Morgan’s story was also good, although slightly ridiculous when only looked at through his behavior. I wondered for a few seconds if he was starting to have hallucinations himself, due to the virus going around, as well as his feelings of guilt and shame, but when the resolution to that story came, I wondered if the Grendler was following Morgan on purpose, just to have him deliver the hunch that their saliva is a cure for whatever disease you need a cure for, meaning the Grendler cared about what the humans were going through. Of course, the Grendler following Morgan was a cheap plot device for Julia to come upon a cure for the virus and to quickly lead to act five of the episode, but I would have loved for Morgan to be part of something more than just the ludicrous B plot. If the story had been about Morgan’s mental state (since he thought he was hallucinating), it could have been a wonderful story dealing with PTSD about surviving a crash and believing you may have caused it, and it could have been a narrative that wasn’t necessarily placed in the science-fiction genre itself.
This turned into strip poker for Morgan. |
Meanwhile, I still can’t buy that Bess and Morgan are a married
couple. Maybe it’s because the two have never embraced each other
lovingly in the show so far, or maybe it’s because the two couldn’t be
more different as characters – while Morgan has been slightly developed
after five episodes, Bess hasn’t been much of a character at all, making
her just a side note in Morgan’s life and proving that the wife in this
relationship is unimportant, as long as the husband is the one going
through the motions story-wise.
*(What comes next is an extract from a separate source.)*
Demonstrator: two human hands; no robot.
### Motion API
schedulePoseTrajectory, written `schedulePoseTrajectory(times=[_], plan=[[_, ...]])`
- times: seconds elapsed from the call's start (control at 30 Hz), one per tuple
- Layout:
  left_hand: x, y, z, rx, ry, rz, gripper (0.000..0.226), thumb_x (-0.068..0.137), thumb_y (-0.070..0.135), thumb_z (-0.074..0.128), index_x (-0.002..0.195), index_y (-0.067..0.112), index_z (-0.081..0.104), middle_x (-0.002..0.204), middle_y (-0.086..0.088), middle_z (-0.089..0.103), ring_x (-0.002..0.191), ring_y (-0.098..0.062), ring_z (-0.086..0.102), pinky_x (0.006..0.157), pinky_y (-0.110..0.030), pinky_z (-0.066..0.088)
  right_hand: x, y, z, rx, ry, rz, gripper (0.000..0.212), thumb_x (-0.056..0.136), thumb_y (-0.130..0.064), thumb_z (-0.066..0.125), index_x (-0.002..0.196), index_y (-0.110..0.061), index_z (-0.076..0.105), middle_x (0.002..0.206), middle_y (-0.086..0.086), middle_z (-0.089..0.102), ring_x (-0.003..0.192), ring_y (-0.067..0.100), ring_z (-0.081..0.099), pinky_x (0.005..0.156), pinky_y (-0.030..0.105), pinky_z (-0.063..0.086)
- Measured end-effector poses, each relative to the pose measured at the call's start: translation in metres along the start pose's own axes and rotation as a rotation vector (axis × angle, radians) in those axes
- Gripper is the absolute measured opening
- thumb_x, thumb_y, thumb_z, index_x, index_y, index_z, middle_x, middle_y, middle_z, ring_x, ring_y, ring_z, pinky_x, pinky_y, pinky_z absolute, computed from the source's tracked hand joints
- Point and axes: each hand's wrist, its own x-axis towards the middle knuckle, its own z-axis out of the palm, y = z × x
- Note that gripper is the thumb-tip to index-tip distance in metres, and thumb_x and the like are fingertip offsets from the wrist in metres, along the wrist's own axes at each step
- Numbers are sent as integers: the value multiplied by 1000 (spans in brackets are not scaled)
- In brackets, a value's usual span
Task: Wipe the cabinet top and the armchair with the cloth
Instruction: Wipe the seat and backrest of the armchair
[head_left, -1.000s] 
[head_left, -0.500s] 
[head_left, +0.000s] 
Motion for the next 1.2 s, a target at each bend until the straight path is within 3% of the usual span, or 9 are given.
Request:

Not to mention that there is no chemistry between them.
The rest of the episode was okay. There was one moment between Danziger and True that was touching, but I wanted a more natural father/daughter relationship here. When it comes to single parents and their kids, which there are two pairs of in this show, the writers weren’t really interested in depicting the stories. They had some great ideas ready for individual episodes, but none of them have been used yet, and if there is a story that could bring the show into a sub-genre of the sci-fi genre (by focusing on drama and emotion), the episode doesn’t fully deliver and comes up short at the end. EARTH 2 maybe needs a reboot or revival season, just to see if writers having lived through the rule-bending time of early twenty-first-century television could make more out of the premise.